Source code for pyinaturalist.pagination

from functools import wraps
from logging import getLogger
from math import ceil
from time import sleep
from typing import Callable

from pyinaturalist.constants import (
    EXPORT_URL,
    LARGE_REQUEST_WARNING,
    PER_PAGE_RESULTS,
    REQUESTS_PER_MINUTE,
    THROTTLING_DELAY,
    JsonResponse,
)

logger = getLogger(__name__)


[docs]def add_paginate_all(method: str = 'page'):
    """Decorator that adds auto-pagination support, invoked by passing ``page='all'`` to the wrapped
    API function.
    """

    def decorator(func):
        @wraps(func)
        def wrapper(*args, **params):
            if params.get('page') == 'all':
                return paginate_all(func, *args, method=method, **params)
            return func(*args, **params)

        return wrapper

    return decorator


[docs]def paginate_all(api_func: Callable, *args, method: str = 'page', **params) -> JsonResponse:
    """Get all pages of a multi-page request.

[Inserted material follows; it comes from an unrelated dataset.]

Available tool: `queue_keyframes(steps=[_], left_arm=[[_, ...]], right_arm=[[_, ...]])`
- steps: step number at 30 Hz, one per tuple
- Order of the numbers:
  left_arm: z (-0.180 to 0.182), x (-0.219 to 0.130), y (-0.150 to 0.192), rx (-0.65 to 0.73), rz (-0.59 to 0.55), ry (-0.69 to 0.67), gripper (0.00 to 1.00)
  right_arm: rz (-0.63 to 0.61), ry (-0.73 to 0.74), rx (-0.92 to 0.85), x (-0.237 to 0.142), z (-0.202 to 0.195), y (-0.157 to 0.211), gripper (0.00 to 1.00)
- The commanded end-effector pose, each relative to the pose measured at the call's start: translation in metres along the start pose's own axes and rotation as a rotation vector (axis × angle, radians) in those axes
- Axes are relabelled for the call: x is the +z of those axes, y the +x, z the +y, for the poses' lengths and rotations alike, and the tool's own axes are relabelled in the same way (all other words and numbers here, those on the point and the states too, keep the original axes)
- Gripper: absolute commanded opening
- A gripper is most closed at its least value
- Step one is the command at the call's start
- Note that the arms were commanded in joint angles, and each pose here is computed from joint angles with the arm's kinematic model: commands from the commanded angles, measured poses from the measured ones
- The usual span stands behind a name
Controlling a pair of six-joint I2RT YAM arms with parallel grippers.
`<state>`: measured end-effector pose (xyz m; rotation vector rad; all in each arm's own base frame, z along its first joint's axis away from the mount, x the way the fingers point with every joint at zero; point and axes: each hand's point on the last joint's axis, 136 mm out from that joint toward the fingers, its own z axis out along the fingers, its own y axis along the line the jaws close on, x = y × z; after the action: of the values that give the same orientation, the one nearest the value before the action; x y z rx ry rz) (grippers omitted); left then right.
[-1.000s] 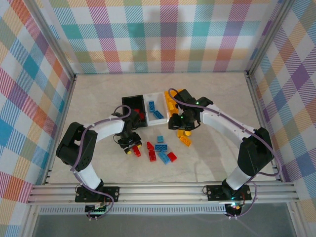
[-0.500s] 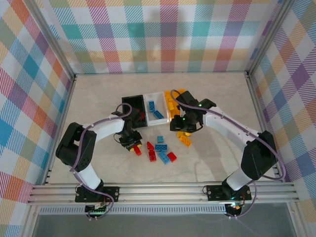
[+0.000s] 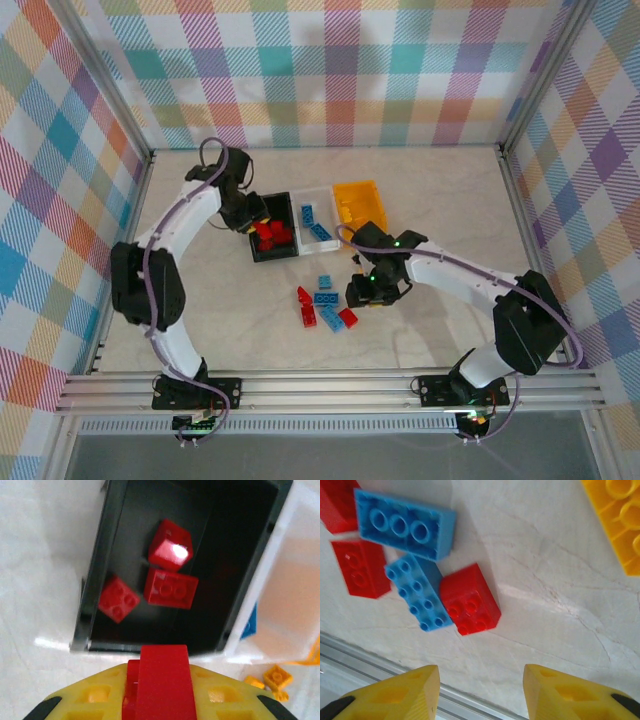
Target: Sort the legos into containers by color
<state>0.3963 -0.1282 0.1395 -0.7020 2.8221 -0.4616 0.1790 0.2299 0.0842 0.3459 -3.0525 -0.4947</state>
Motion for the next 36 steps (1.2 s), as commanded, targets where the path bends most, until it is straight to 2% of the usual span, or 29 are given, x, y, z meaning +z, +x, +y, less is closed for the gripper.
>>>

Explicit pagination parameters will be overridden.

    Args:
        api_func: API endpoint function to paginate
        method: Pagination method; either 'page', 'id', or 'autocomplete' (see below)
        params: Original request parameters

    Note on pagination by ID, from the iNaturalist documentation:
    _'The large size of the observations index prevents us from supporting the page parameter when
    retrieving records from large result sets. If you need to retrieve large numbers of records,
    use the ``per_page`` and ``id_above`` or ``id_below`` parameters instead.'_

    Returns:
        Response dict containing combined results, in the same format as ``api_func``
    """
    params.pop('page', None)
    if method == 'autocomplete':
        return paginate_autocomplete(api_func, *args, **params)
    if method == 'id':
        params['order_by'] = 'id'
        params['order'] = 'asc'
    else:
        params['page'] = 1
    params['per_page'] = PER_PAGE_RESULTS

    # Run an initial request to get request size
    response = api_func(**params)
    results = page_results = response['results']
    total_results = response.get('total_results')
    estimate_request_size(total_results)

    # Some endpoints (like get_observation_fields) don't return total_results for some reason
    # Also check page size, in case total_results is off (race condition, outdated index, etc.)
    def check_results():
        more_results = total_results is None or len(results) < total_results
        return more_results and len(page_results) > 0

    # Loop until we get all pages
    while check_results():
        if method == 'id':
            params['id_above'] = page_results[-1]['id']
        else:
            params['page'] += 1

        page_results = api_func(**params).get('results', [])
        results += page_results
        sleep(THROTTLING_DELAY)

    return {
        'results': results,
        'total_results': len(results),
    }


[docs]def paginate_autocomplete(api_func: Callable, *args, **params) -> JsonResponse:
    """Attempt to get as many results as possible from the places autocomplete endpoint.
    This is necessary for some problematic places for which there are many matches but not ranked
    with the desired match(es) first.

    This works based on different rankings being returned for order_by=area. No other fields can be
    sorted on, and direction can't be specified, but this can at least provide a few additional
    results beyond the limit of 20.
    """
    params['per_page'] = 20
    params.pop('order_by', None)

    # Search with default ordering and ordering by area (if there are more than 20 results)
    page_1 = api_func(*args, **params)
    if page_1['total_results'] > 20:
        page_2 = api_func(*args, **params, order_by='area')
    else:
        page_2 = {'results': []}

    # De-duplicate results
    unique_results = {r['id']: r for page in [page_1, page_2] for r in page['results']}
    return {
        'results': list(unique_results.values()),
        'total_results': page_1['total_results'],
    }


[docs]def estimate_request_size(total_results):
    """Log the estimated total number of requests and rate-limiting delay, and show a warning if
    the request is too large
    """
    if not total_results:
        return
    total_requests = ceil(total_results / PER_PAGE_RESULTS)
    est_delay = ceil((total_requests / REQUESTS_PER_MINUTE) * 60)
    logger.info(
        f'This query will fetch {total_results} results in {total_requests} requests. '
        f'Estimated total rate-limiting delay: {est_delay} seconds'
    )

    if total_results > LARGE_REQUEST_WARNING:
        logger.warning(
            'This request is larger than recommended for API usage. For bulk requests, consider '
            f'using the iNat export tool instead: {EXPORT_URL}'
        )